U.S. companies such as Caterpillar Inc. are benefiting from rising demand in overseas markets including China, where a report today showed manufacturing expanded in October at the fastest pace in six months. Today’s figures won’t deter the Federal Reserve from easing policy this week because economic growth and inflation remain below the Fed’s long-term goals, said Stuart Hoffman, chief economist at PNC Financial Services Group Inc. in Pittsburgh.
“Manufacturing is still at the head of this recovery,” Hoffman said. “That said, we have a half-speed economy and a growth rate that’ll leave unemployment too high. More easing by the Fed is a given, and it’s just a question of how much.”
The factory index was forecast to fall to 54 in October, according to the median forecast in a Bloomberg News survey of 75 economists. Estimates ranged from 52 to 56.8. Manufacturing accounts for about 11 percent of the economy, and the factory measure has shown expansion for 15 straight months.
Stocks Rise
Stocks extended gains after the report.
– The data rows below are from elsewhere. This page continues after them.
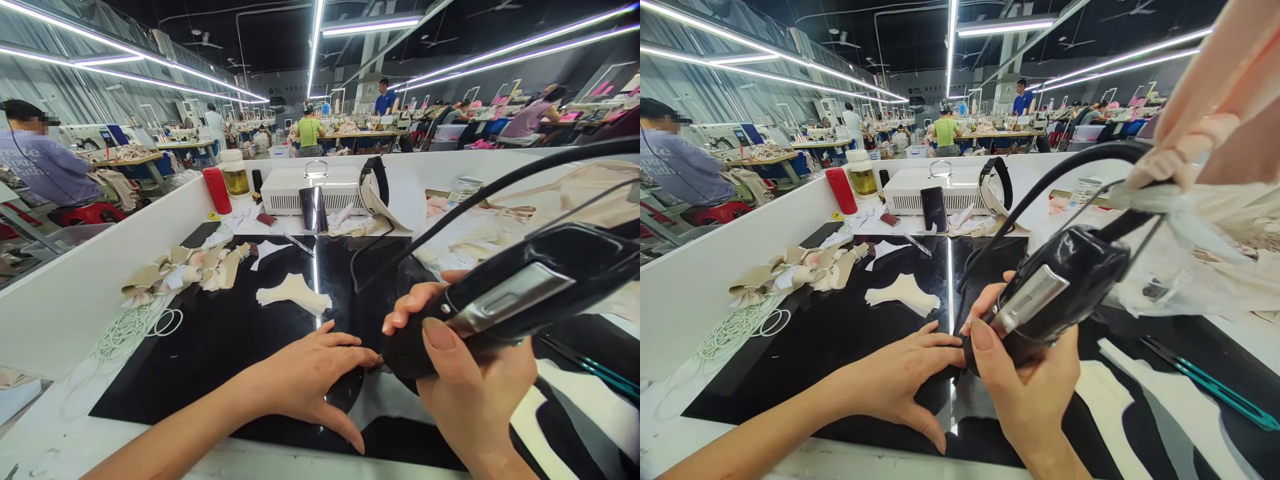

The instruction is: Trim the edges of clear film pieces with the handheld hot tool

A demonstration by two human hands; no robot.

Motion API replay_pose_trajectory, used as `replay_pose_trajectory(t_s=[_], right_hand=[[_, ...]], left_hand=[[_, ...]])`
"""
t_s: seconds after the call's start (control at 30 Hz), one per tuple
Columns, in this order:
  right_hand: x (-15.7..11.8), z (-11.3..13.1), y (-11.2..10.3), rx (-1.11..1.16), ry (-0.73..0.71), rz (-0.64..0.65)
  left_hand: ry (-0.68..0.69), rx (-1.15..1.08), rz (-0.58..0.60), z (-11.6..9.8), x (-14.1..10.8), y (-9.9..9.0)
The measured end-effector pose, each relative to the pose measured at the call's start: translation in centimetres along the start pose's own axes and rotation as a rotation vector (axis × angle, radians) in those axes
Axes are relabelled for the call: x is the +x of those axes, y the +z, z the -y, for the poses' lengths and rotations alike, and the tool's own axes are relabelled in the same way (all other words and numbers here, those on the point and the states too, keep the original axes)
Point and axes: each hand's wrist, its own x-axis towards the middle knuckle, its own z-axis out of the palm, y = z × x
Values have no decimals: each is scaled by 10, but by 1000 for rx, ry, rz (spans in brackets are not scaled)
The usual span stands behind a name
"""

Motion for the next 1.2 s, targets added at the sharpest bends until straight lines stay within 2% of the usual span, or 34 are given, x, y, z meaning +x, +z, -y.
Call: replay_pose_trajectory(t_s=[0.27,0.43,0.6,0.8,1.03,1.2], right_hand=[[-3,2,1,10,23,-28],[-3,0,1,-17,24,-15],[-5,3,6,-16,44,-60],[-13,7,6,12,46,-18],[-17,9,10,-1,78,-72],[-23,13,10,34,84,-11]], left_hand=[[-9,-5,9,-3,1,0],[0,-20,3,0,-1,2],[-5,-15,4,4,-1,3],[2,-4,18,0,-1,1],[3,33,20,-1,0,-2],[-2,57,19,-3,0,-3]])
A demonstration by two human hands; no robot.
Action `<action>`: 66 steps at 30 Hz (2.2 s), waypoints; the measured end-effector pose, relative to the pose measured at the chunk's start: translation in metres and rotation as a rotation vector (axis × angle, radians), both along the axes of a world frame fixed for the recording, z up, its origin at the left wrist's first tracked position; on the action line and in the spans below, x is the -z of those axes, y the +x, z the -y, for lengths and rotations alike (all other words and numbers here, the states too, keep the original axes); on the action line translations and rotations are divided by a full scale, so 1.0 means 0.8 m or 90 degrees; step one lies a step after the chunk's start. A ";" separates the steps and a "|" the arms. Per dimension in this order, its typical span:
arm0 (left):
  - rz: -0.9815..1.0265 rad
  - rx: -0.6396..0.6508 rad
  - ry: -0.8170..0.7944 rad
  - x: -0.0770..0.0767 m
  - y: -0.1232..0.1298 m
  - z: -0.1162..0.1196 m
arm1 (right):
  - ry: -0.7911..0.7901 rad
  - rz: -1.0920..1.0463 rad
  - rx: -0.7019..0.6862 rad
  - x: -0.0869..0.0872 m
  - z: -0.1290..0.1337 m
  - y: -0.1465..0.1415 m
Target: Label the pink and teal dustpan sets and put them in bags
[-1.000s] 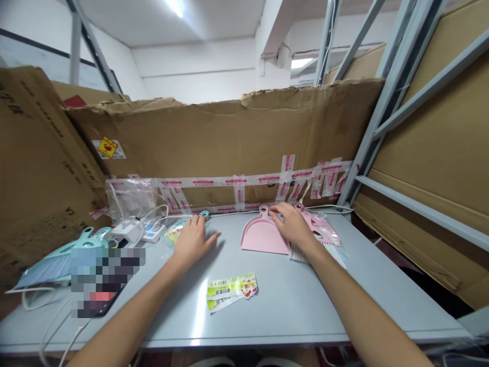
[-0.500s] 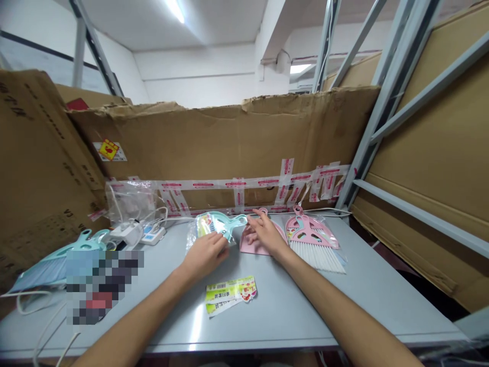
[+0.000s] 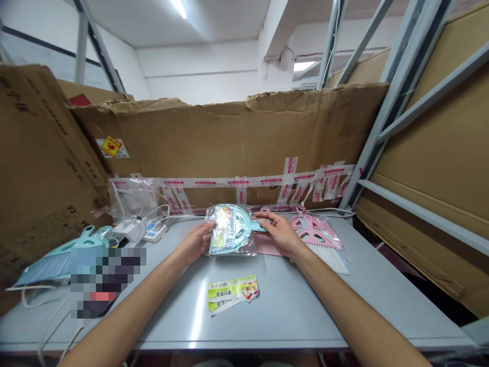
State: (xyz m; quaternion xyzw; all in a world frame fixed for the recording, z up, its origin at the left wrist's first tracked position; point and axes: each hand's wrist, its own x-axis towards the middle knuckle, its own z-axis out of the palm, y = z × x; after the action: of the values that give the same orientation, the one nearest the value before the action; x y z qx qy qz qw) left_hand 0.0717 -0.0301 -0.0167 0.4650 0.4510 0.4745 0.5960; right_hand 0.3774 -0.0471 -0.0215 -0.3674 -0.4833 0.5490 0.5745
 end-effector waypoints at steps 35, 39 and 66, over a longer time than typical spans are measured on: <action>0.066 0.035 0.067 -0.002 0.016 0.017 | -0.042 0.220 0.156 -0.003 -0.004 0.004; 0.055 0.055 0.097 -0.006 0.016 0.021 | -0.042 0.217 0.163 -0.003 -0.004 0.002; 0.059 0.074 0.121 0.006 0.009 0.004 | 0.088 0.472 0.286 -0.031 -0.016 0.026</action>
State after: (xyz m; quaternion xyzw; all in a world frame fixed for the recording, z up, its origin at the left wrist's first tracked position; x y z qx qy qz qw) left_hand 0.0792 -0.0332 -0.0211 0.5226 0.3483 0.5005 0.5959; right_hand 0.3985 -0.0343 0.0030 -0.5962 -0.6005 0.2079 0.4907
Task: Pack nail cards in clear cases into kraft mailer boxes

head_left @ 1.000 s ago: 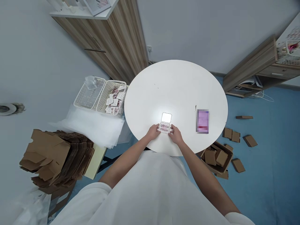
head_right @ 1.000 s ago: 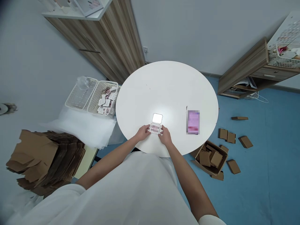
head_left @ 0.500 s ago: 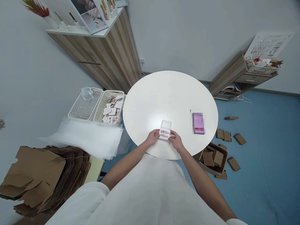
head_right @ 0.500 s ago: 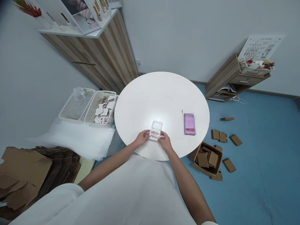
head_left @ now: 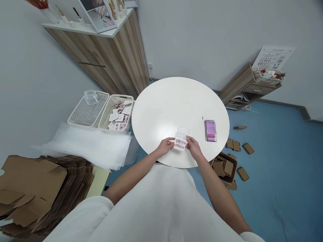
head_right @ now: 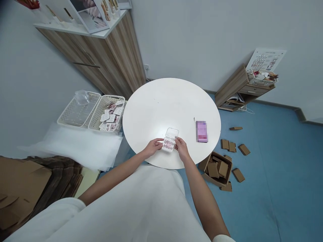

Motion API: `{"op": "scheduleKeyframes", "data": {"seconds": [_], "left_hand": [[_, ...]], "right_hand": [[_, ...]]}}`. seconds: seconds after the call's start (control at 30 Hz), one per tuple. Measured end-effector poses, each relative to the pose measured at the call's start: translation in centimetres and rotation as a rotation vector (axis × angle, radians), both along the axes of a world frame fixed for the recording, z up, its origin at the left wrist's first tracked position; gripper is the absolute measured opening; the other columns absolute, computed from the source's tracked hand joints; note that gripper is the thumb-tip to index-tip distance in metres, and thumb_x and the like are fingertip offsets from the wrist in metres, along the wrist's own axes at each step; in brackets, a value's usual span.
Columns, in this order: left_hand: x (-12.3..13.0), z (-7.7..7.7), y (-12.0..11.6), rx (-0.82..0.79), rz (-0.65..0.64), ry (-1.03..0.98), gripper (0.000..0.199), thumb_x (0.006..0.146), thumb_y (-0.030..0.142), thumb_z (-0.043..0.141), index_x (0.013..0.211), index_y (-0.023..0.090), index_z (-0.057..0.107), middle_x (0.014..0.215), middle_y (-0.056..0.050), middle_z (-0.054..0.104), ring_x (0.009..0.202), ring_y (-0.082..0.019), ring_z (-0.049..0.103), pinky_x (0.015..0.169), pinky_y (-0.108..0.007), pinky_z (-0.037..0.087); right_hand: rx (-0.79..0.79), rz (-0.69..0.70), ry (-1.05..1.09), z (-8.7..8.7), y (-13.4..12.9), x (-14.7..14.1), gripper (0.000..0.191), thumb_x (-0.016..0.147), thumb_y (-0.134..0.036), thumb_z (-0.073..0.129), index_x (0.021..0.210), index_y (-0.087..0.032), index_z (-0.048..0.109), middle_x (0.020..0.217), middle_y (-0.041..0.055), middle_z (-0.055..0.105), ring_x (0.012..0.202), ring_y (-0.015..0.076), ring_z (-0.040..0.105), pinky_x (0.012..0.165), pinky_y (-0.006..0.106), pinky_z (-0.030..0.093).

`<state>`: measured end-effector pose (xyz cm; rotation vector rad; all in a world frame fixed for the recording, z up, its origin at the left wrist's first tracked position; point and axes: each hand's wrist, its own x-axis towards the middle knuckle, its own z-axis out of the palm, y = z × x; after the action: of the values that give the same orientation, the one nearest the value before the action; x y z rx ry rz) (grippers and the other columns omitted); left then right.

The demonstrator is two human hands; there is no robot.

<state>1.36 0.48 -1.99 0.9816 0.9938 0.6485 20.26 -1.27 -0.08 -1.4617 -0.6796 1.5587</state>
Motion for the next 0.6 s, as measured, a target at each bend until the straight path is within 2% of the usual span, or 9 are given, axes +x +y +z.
{"op": "scheduleKeyframes", "data": {"seconds": [0.17,0.43,0.6], "left_hand": [[-0.5,0.7,-0.3,-0.059,-0.021,-0.013,0.044,0.072,0.033,0.062,0.112,0.017,0.053,0.081,-0.005,0.063,0.075,-0.011,0.056,0.073,-0.029,0.043],[-0.1,1.4,-0.3,-0.191,0.035,-0.096,0.040,0.072,0.030,0.064,0.109,0.019,0.054,0.087,-0.006,0.062,0.074,-0.011,0.058,0.070,-0.029,0.048],[0.5,1.4,-0.3,-0.181,0.049,-0.104,0.038,0.071,0.028,0.064,0.107,0.019,0.056,0.086,-0.004,0.061,0.074,-0.010,0.058,0.070,-0.030,0.050]], "right_hand": [[0.005,0.013,-0.010,0.8,-0.4,-0.1,0.038,0.071,-0.043,0.055,0.103,-0.024,0.049,0.093,0.0030,0.063,0.072,0.0146,0.062,0.065,0.031,0.050],[0.067,0.026,0.077,1.3,-0.7,0.2,0.033,0.071,-0.044,0.055,0.098,-0.026,0.052,0.112,0.0041,0.056,0.077,0.0157,0.062,0.062,0.032,0.052],[0.076,0.053,0.037,1.9,-0.8,0.5,0.042,0.072,-0.054,0.050,0.104,-0.026,0.050,0.112,0.0051,0.055,0.078,0.0169,0.063,0.059,0.030,0.051]]}}
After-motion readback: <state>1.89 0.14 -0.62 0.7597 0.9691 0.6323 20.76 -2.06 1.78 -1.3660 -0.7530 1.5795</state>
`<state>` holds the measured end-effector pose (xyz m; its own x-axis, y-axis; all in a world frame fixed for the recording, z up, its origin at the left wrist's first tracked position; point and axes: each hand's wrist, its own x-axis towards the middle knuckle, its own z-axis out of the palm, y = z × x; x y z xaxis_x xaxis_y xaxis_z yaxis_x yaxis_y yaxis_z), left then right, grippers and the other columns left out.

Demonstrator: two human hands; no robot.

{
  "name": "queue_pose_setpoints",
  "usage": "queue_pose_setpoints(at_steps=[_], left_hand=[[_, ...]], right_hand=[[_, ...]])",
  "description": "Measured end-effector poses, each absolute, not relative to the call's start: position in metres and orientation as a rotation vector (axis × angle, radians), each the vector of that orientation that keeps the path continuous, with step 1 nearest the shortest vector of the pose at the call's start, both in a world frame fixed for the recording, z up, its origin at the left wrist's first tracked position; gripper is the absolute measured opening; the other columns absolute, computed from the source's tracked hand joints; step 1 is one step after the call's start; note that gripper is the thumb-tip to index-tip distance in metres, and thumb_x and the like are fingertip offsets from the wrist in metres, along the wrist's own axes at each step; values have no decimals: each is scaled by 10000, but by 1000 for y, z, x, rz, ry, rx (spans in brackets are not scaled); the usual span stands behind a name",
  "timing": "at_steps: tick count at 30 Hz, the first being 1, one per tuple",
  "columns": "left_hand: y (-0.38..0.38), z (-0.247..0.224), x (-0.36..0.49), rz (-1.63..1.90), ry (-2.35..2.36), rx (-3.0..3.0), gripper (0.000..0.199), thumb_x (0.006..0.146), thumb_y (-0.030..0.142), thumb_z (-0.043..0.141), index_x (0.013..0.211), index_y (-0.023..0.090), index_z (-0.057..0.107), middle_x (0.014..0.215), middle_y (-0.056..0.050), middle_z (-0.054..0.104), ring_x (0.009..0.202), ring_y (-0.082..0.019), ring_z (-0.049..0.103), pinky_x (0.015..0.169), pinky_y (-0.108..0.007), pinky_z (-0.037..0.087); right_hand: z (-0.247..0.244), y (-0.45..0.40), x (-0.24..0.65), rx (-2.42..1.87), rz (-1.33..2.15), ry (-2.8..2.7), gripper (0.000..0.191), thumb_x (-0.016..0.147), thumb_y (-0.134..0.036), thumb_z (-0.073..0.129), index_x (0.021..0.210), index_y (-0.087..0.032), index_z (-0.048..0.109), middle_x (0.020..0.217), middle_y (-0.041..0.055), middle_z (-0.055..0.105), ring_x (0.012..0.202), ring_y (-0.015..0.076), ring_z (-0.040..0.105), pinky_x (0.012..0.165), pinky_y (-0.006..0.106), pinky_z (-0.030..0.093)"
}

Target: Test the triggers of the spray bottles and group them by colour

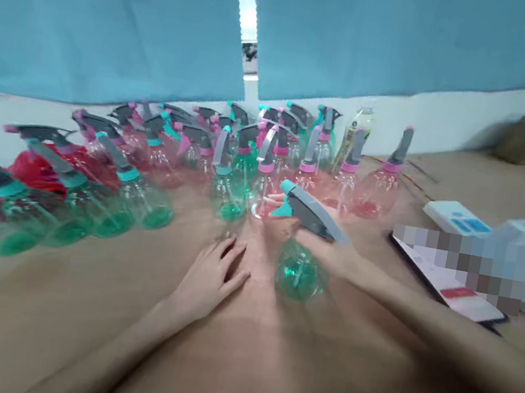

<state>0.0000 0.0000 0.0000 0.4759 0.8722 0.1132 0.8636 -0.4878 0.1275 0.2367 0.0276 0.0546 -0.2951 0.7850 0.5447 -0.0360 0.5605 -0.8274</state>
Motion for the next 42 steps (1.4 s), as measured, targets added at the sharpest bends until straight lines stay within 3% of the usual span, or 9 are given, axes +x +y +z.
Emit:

The Standard & Poor’s 500 Index increased 0.4 percent to 1,187.99 at 1:02 p.m. in New York. The yield on the 10-year Treasury note, which moves inversely to price, rose to 2.63 percent from 2.60 percent late on Oct. 29.
Caterpillar, the world’s largest maker of construction and mining equipment, on Oct. 21 raised its full-year earnings forecast and posted third-quarter profit that topped analysts’ estimates.
Chief Executive Officer Doug Oberhelman, 57, has announced plans in the past five months to build factories in Brazil and China, where economic growth is outpacing the U.S.
“Brazil is red hot,” said Oberhelman in an interview with Bloomberg Television from Peoria, Illinois. “We are adding a second plant in Brazil. We’ve had a number of announcements in China.”
A China purchasing managers’ index released by the country’s logistics federation rose to 54.7 last month from 53.8. A second China PMI, from HSBC Holdings Plc and Markit Economics, jumped to 54.8 from 52.9.
U.K. Manufacturing
A U.K. manufacturing gauge based on a survey of companies by Markit Economics and the Chartered Institute of Purchasing and Supply rose to 54.9 last month from 53.5, according to an e- mailed statement in London. Measures above 50 indicate expansion.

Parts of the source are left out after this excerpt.